Work request: In this exercise, write out the data word for word and leave every image out.

Segment Start: Stored data

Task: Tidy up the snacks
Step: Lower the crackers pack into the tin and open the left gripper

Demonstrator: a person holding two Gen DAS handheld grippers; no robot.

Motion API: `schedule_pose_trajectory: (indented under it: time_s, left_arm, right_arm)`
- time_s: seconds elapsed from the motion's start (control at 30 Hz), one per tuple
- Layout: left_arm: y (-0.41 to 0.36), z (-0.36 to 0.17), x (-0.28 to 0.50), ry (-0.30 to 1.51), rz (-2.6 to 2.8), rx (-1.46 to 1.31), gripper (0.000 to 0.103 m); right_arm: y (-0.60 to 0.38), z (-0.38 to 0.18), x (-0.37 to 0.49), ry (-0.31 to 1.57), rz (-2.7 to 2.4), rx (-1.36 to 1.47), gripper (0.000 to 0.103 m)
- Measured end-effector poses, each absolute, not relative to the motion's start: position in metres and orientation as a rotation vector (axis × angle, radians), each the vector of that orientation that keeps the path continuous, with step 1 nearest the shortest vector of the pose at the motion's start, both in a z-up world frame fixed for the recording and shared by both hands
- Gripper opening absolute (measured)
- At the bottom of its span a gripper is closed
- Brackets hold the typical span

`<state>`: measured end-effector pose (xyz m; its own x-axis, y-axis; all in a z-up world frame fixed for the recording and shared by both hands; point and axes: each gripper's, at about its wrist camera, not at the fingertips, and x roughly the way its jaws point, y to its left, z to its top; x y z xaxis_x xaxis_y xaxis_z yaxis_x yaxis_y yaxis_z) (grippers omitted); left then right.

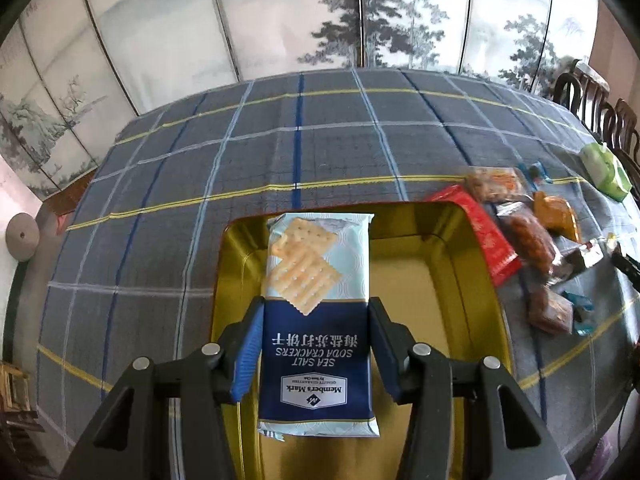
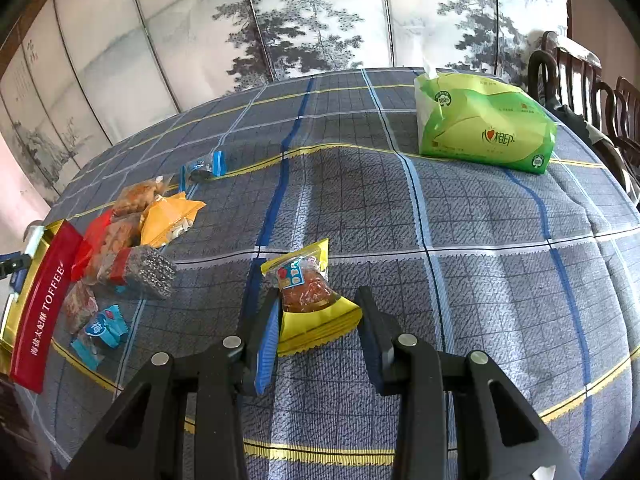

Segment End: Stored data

Answer below:
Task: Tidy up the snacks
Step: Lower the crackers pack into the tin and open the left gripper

Demonstrator: a person holding two Gen DAS handheld grippers; no robot.

Motion API: `schedule_pose_trajectory: (indented under it: time_s, left_arm, right_arm)`
- time_s: seconds elapsed from the motion's start (control at 30 Hz), one per tuple
- Layout: left_arm: y (-0.41 to 0.36), z (-0.36 to 0.17), x (-0.28 to 0.50), ry (-0.30 to 1.51), rz (-2.6 to 2.8), rx (-1.46 to 1.31), gripper (0.000 to 0.103 m); right_arm: y (-0.60 to 0.38), z (-0.38 to 0.18), x (-0.37 to 0.49), ry (-0.31 to 1.57), rz (-2.7 to 2.4), rx (-1.36 to 1.47), gripper (0.000 to 0.103 m)
- Measured end-effector poses, each absolute, not relative to the motion's start: position in metres and orientation as a rotation vector (axis × angle, radians), each the vector of that orientation that keeps the path continuous, with step 1 nearest the shortest vector of the pose at the motion's start, both in a z-up world frame fixed for the recording and shared by both hands
- Gripper opening absolute (measured)
- At the bottom of its span a gripper is closed
- Brackets hold the typical span

`<state>`: measured end-effector pose (xyz m; its own x-axis, y-axis; all in a z-up world frame fixed for the recording and shared by both hands; point and axes: each gripper's, at about its wrist camera, not at the fingertips, and x roughly the way its jaws point, y to its left, z to its top; x y z xaxis_x xaxis_y xaxis_z yaxis_x yaxis_y yaxis_z) (grippers omitted); left then right.

No further answer is expected.